** DIRECTIONS **
Write out the material below again, line for line, without any images.

==================================================

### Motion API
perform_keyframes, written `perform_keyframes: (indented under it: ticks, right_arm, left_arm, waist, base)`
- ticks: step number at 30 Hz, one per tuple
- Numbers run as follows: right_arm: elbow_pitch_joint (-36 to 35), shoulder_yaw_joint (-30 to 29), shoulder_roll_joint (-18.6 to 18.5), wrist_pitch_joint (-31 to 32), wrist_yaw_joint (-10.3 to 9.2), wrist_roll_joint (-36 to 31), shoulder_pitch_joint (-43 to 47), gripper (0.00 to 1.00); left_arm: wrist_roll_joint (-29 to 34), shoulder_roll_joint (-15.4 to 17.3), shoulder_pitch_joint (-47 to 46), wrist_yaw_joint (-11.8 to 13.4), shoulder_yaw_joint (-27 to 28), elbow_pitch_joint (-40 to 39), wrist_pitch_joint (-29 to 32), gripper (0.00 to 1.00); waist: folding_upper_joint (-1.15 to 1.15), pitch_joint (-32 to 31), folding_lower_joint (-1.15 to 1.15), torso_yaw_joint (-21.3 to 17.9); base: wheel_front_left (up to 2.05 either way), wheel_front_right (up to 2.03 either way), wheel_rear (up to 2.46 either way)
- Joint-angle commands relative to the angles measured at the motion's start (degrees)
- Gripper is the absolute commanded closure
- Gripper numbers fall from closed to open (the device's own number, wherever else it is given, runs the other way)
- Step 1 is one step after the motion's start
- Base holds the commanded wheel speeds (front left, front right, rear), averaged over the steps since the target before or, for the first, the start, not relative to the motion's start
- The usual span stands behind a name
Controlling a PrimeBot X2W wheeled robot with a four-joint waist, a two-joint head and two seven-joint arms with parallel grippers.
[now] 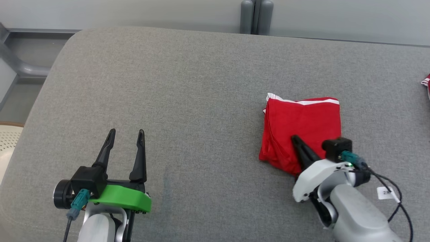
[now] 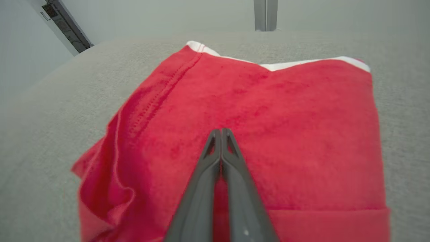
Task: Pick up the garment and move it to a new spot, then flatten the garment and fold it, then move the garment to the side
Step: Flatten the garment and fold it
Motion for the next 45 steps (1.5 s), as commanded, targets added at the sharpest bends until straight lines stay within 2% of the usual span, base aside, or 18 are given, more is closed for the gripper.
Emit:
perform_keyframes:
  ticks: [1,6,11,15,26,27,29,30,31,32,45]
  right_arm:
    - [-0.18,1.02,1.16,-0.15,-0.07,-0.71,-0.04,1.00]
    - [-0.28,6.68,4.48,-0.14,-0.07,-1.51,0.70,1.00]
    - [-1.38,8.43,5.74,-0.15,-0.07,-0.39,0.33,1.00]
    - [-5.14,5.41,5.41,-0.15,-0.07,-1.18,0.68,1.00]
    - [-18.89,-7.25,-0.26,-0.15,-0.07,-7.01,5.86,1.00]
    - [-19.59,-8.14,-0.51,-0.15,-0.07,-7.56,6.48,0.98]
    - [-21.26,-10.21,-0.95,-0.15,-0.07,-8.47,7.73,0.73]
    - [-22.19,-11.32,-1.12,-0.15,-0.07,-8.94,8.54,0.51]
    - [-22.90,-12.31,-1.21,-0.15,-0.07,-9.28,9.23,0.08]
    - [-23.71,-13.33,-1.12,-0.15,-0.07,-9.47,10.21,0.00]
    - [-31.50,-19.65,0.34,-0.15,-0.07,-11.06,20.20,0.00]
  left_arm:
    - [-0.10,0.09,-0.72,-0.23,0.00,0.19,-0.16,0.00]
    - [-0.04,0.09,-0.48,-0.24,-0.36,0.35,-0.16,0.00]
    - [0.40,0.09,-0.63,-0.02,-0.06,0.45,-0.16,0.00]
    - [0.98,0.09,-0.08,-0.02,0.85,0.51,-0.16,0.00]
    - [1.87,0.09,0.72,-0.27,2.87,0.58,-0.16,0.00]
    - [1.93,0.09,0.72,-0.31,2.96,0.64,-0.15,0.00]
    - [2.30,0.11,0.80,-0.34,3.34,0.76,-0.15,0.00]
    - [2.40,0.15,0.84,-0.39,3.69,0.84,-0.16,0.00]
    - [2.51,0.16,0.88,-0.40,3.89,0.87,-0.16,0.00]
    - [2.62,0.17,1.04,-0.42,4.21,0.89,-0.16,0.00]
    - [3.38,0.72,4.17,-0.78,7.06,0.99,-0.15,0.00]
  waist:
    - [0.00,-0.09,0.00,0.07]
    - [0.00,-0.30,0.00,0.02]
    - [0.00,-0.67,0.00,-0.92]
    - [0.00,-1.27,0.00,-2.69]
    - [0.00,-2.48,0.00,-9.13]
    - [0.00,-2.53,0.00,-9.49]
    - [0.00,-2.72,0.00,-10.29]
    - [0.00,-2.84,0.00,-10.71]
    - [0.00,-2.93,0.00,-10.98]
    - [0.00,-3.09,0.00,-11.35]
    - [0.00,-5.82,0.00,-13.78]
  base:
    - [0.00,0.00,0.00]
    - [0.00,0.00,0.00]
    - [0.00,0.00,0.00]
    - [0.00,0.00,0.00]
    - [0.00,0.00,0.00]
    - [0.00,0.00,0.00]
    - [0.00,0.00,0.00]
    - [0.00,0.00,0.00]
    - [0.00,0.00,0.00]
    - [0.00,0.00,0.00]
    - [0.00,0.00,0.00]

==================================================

** ANSWER BOX **
### Motion API
perform_keyframes, written `perform_keyframes: (indented under it: ticks, right_arm, left_arm, waist, base)`
- ticks: step number at 30 Hz, one per tuple
- Numbers run as follows: right_arm: elbow_pitch_joint (-36 to 35), shoulder_yaw_joint (-30 to 29), shoulder_roll_joint (-18.6 to 18.5), wrist_pitch_joint (-31 to 32), wrist_yaw_joint (-10.3 to 9.2), wrist_roll_joint (-36 to 31), shoulder_pitch_joint (-43 to 47), gripper (0.00 to 1.00); left_arm: wrist_roll_joint (-29 to 34), shoulder_roll_joint (-15.4 to 17.3), shoulder_pitch_joint (-47 to 46), wrist_yaw_joint (-11.8 to 13.4), shoulder_yaw_joint (-27 to 28), elbow_pitch_joint (-40 to 39), wrist_pitch_joint (-29 to 32), gripper (0.00 to 1.00); waist: folding_upper_joint (-1.15 to 1.15), pitch_joint (-32 to 31), folding_lower_joint (-1.15 to 1.15), torso_yaw_joint (-21.3 to 17.9); base: wheel_front_left (up to 2.05 either way), wheel_front_right (up to 2.03 either way), wheel_rear (up to 2.46 either way)
- Joint-angle commands relative to the angles measured at the motion's start (degrees)
- Gripper is the absolute commanded closure
- Gripper numbers fall from closed to open (the device's own number, wherever else it is given, runs the other way)
- Step 1 is one step after the motion's start
- Base holds the commanded wheel speeds (front left, front right, rear), averaged over the steps since the target before or, for the first, the start, not relative to the motion's start
- The usual span stands behind a name
Controlling a PrimeBot X2W wheeled robot with a four-joint waist, a two-joint head and two seven-joint arms with parallel grippers.
[now] 
[now] 
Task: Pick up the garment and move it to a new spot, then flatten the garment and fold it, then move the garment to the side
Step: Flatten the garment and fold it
Motion for the next 45 steps (1.5 s), as commanded, targets added at the sharpest bends until straight lines stay within 2% of the usual span, base aside, or 18 are given, more is closed for the gripper.
Emit:
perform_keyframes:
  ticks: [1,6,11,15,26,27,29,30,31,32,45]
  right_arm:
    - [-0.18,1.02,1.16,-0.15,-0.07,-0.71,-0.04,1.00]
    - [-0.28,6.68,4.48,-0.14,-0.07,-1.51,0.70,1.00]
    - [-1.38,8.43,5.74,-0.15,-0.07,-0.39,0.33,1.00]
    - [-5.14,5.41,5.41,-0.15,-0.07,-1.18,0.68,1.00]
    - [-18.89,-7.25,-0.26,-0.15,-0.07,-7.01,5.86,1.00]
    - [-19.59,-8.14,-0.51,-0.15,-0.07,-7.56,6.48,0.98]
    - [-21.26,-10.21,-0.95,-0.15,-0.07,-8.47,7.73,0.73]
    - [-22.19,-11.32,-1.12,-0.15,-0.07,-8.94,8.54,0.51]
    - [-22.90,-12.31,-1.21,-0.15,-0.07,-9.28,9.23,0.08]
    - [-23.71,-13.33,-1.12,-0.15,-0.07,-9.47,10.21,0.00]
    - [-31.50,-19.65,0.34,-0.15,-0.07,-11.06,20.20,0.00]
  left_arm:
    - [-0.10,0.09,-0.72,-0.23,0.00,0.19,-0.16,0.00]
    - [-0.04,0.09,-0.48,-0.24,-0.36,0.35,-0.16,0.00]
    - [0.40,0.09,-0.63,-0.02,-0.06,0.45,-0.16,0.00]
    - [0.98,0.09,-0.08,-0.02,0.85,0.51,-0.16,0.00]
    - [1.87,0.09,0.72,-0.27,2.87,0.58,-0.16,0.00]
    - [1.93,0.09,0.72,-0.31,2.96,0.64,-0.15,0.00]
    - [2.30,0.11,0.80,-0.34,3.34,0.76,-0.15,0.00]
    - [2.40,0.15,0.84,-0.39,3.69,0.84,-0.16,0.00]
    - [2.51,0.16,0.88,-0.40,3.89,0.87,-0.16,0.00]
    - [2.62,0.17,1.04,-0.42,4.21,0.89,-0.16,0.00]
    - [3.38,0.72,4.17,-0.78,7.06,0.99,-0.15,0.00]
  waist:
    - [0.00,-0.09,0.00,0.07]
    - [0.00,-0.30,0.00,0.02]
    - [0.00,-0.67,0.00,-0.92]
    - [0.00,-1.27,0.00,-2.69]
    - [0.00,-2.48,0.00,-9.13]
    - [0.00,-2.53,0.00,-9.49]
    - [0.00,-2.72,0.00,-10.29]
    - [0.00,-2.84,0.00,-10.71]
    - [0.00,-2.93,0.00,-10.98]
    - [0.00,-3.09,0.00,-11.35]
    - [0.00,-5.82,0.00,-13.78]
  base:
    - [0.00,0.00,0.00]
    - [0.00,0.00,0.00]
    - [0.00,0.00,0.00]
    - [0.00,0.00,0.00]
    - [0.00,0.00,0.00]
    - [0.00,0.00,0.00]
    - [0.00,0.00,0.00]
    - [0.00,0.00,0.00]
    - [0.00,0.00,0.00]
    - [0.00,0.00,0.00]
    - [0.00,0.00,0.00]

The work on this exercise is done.